Con lo scoppio dei disordini cambia anche lo stile di regia, la macchina da presa si ferma e, posizionandosi spesso ad altezza bambino, ci porta dentro le case dei protagonisti. Dentro le famiglie. Dentro le scelte di vita, volute o forzate che siano. Con una sincerità e una leggerezza che - insieme a un cast affiatato e azzeccato e a una colonna sonora ricca e incalzante - sono il vero valore aggiunto del film.
Si vede che per trasmetterle Branagh ha attinto alla sua esperienza personale. Come confessa nel videomessaggio che ha preceduto la proiezione: «È la storia di qualcosa che mi è capitato quando avevo nove anni e che ha cambiato la mia vita per sempre - dice -. Ha anche cambiato quella di molti in modo talmente profondo che riecheggia ancora oggi. Una storia che volevo raccontare da cinquant'anni». Non è un caso che il piccolo Buddy sullo schermo abbia proprio 9 anni, come li aveva lo stesso regista nel 1969.
Come fosse un racconto di Dickens della sua gioiosa famiglia vediamo le luci e le ombre. Ma anche i detti e i non detti.
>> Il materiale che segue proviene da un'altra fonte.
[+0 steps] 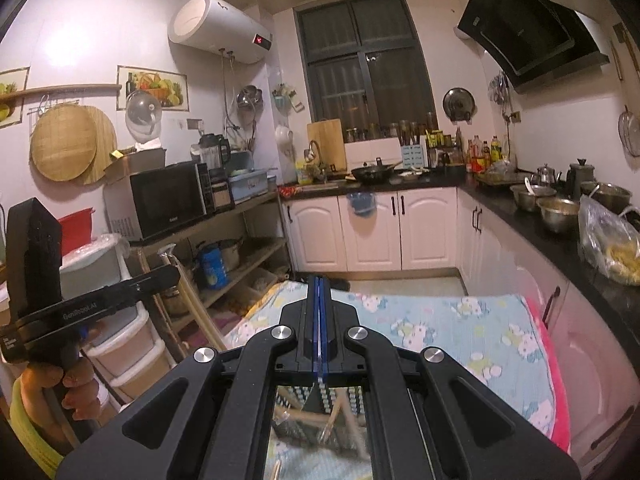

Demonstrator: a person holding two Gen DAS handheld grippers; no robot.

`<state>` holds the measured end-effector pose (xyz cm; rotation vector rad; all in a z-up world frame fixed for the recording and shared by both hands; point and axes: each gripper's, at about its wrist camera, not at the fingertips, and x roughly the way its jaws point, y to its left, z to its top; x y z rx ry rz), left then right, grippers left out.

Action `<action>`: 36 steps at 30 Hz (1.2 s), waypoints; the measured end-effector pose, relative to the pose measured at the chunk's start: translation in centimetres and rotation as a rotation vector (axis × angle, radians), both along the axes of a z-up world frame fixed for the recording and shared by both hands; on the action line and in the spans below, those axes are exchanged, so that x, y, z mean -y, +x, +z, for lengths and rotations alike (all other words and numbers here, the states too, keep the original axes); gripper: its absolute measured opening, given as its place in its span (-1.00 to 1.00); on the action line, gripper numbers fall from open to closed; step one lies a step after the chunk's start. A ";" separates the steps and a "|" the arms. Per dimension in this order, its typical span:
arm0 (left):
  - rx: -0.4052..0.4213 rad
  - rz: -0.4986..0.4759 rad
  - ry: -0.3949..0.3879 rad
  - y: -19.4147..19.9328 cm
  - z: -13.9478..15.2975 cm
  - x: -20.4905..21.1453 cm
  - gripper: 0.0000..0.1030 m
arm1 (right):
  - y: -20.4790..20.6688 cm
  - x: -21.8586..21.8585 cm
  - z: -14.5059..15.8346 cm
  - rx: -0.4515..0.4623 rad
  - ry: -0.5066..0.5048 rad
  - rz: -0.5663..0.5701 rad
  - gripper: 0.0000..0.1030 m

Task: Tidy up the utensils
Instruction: 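Raise the left tool's chopstick above the holder while the right tool lifts its chopstick there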

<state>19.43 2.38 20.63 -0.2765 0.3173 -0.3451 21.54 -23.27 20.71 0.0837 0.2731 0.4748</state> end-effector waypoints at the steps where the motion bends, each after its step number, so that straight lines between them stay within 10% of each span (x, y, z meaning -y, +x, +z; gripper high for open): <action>1: 0.004 0.002 0.002 0.2 0.2 0.0 -0.98 | 0.4 -0.1 0.4 0.005 0.000 -0.002 -0.99; 13: -0.005 0.051 0.022 4.8 -0.7 0.6 -0.98 | 4.9 -0.7 3.1 0.048 0.010 -0.029 -0.99; 36: -0.101 0.036 0.060 7.4 -6.1 2.3 -0.97 | 8.8 -1.7 -3.6 -0.076 0.001 -0.050 -0.98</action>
I sogni e le disillusioni che accompagnano il perenne dilemma tra attendere che gli scontri finiscano oppure iniziare una nuova vita da un’altra parte. Fino all’epilogo che come spesso accade spariglia le carte e interrompe gli indugi.Riportandoci al silenzio (e ai colori) dell’oggi e completando il senso dell’opera con un sincero ringraziamento a chi è partito, a chi è rimasto e a chi purtroppo si è perso lungo la strada.